Police seized knives, other improvised weapons, balaclavas and padded gloves. The haul painted a grim picture of a planned confrontation rather than a spontaneous flare-up.

“This is everything we dislike about football – namely violence – when a French Cup final is supposed to be a celebration,” said Philippe Diallo, president of the French Football Federation, on France Info radio. He stressed that those involved were “certainly fringe groups”, insisting the vast majority of Nice fans were only due to arrive in the capital on Friday.

At City Hall, anger was just as sharp. Paris Mayor Emmanuel Grégoire accused sections of the Nice contingent – “some of whom are known to have links to the far right” – of “accosting and violently attacking” Parisians.

High-risk final under heavy security

Friday night’s final at the Stade de France had already been labelled “high-risk” by authorities, largely because of the long-standing hostility between Nice fans and those of Paris Saint-Germain, the dominant local force. More than 2,000 police officers have been deployed for the occasion, a security ring more reminiscent of a political summit than a domestic cup final.

Now the focus is not just on potential clashes outside the ground, but on the broader image of French football. A showpiece match designed as a national celebration has been dragged into the same debate that has followed a season of pitch invasions, flares and confrontations between ultras and players.

Lens rising, Nice sinking

On the pitch, the contrast between the two finalists could hardly be starker.

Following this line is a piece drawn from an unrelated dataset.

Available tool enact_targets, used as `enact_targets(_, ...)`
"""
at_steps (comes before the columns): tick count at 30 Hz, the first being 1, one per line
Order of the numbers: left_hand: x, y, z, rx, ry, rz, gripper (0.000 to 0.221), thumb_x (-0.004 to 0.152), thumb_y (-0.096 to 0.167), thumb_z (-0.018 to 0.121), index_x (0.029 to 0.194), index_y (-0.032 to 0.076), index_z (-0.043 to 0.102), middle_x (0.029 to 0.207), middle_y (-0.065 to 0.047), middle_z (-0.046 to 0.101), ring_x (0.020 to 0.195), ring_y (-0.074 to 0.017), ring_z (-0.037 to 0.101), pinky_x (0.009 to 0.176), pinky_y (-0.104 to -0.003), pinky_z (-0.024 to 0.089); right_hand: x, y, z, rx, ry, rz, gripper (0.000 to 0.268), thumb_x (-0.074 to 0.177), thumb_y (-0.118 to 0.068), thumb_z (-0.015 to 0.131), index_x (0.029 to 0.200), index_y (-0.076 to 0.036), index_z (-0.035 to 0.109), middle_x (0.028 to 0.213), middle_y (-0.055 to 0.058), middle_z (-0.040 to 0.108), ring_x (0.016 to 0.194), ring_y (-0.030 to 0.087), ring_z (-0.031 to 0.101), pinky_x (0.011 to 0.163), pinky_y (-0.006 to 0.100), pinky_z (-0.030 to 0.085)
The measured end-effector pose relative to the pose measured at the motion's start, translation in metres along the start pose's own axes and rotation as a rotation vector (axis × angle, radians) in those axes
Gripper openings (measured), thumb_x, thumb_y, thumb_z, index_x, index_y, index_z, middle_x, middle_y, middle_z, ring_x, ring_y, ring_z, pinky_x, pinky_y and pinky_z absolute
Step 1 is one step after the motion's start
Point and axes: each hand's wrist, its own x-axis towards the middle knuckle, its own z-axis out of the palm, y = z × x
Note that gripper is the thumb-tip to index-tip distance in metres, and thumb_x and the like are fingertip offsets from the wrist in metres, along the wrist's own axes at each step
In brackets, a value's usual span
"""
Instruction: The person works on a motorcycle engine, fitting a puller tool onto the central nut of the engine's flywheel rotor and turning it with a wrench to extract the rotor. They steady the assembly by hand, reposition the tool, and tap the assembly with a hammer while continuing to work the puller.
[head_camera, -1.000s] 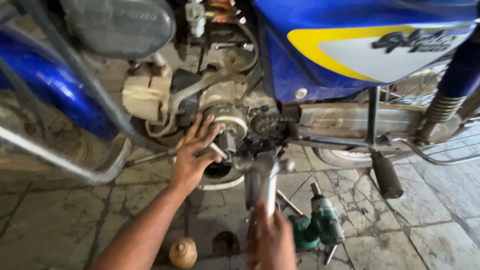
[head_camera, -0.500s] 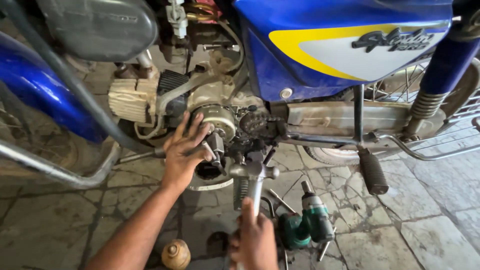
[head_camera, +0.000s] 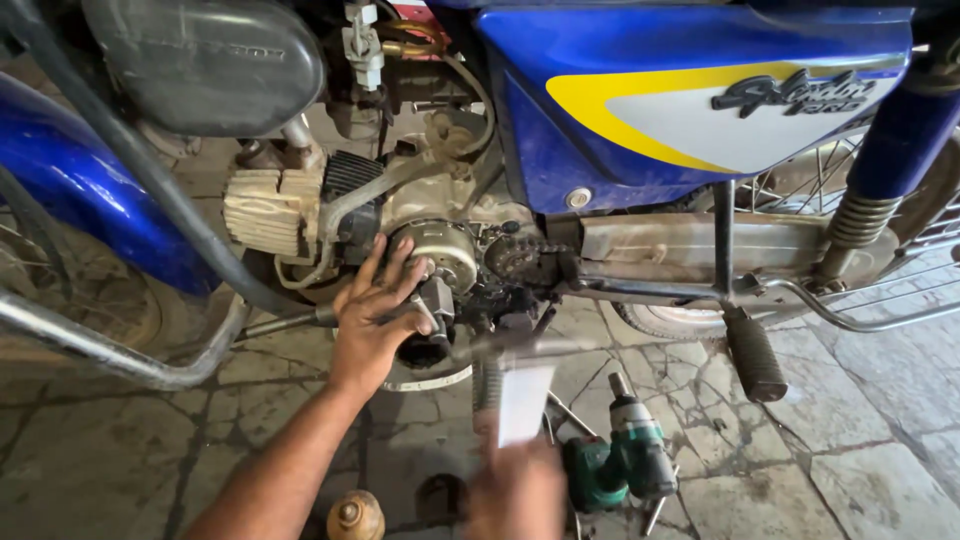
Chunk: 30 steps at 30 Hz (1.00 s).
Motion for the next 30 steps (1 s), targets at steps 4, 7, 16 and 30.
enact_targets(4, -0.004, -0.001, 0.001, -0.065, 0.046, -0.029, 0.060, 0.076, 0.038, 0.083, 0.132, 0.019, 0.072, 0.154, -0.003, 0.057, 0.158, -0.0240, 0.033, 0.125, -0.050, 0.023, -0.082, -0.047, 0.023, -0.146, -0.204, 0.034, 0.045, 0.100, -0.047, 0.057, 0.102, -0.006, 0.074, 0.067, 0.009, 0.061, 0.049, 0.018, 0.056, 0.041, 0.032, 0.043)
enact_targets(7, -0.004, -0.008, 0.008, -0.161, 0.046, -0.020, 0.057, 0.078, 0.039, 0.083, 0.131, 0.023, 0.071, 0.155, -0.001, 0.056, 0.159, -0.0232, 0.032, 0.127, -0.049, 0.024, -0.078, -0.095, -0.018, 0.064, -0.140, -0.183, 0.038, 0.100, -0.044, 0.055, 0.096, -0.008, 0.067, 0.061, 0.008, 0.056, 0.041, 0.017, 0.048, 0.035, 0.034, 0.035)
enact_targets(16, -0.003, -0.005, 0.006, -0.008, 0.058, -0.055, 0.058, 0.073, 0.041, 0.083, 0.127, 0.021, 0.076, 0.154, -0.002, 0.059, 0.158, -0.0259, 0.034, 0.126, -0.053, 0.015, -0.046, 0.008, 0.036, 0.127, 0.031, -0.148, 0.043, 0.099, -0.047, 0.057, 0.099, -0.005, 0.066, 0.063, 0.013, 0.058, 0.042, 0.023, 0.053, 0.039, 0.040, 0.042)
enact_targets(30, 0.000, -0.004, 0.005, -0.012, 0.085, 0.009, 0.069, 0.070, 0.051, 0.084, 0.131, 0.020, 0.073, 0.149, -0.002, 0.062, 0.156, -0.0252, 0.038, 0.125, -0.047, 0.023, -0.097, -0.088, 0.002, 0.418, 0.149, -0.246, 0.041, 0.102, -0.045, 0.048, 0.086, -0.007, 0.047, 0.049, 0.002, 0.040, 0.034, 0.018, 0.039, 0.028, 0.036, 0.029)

Lens arrive in Paris riding a wave. The club from the football-mad former mining town finished second in Ligue 1 behind PSG, pushing the champions far deeper into the season than many expected. They fell just short of a first league title since 1998, but their campaign has already secured Champions League football and rekindled the old, raw bond between the “Sang et Or” – Blood and Gold – and their supporters.

The French Cup, though, remains a missing piece. Lens have lost all three of their previous finals. Victory at the Stade de France would deliver the trophy for the first time in their history and crown a season that has already surpassed most expectations.

Nice travel in the opposite direction. Their Ligue 1 campaign collapsed, yielding just two wins in their last 24 matches. They finished in the relegation play-off place, a brutal fall for a club that, since its acquisition by Britain’s Ineos in 2019, had spoken openly of European ambitions and regularly finished in the top five.

The scenes at the Allianz Riviera last week summed up the mood. A drab 0-0 draw with bottom club Metz ended with furious Nice fans invading the pitch, throwing smoke bombs and forcing players to sprint for the tunnel. The fallout was swift: the club must now play the home leg of their relegation play-off against Saint-Etienne behind closed doors.

It has been that kind of season. Dumped out of the Champions League in the preliminary rounds back in August, Nice never recovered. In November, hundreds of angry supporters massed outside the training centre, confronting players, staff and management. The tension pushed several squad members to seek exits in the January window, another sign of a project veering off course.

Against that backdrop, the French Cup final looks almost like an intrusion. Nice’s president Jean-Pierre Rivère did not hide where the club’s priorities lie.

“It is still a final, so of course we will give our all. But the two matches that come after are more important,” he admitted before the game. “We want to stay in Ligue 1. That is our only ambition.”

History, though, hangs awkwardly over the club. The last time Nice lifted the French Cup was in 1997. That was also the last year they were relegated.

Now they walk into a Stade de France ringed by riot police, facing a Lens side chasing glory and backed by a city that has fallen in love with its team all over again. Nice, dogged by violence off the pitch and crisis on it, must find a way to keep their season from ending in the same chaos with which this final has begun.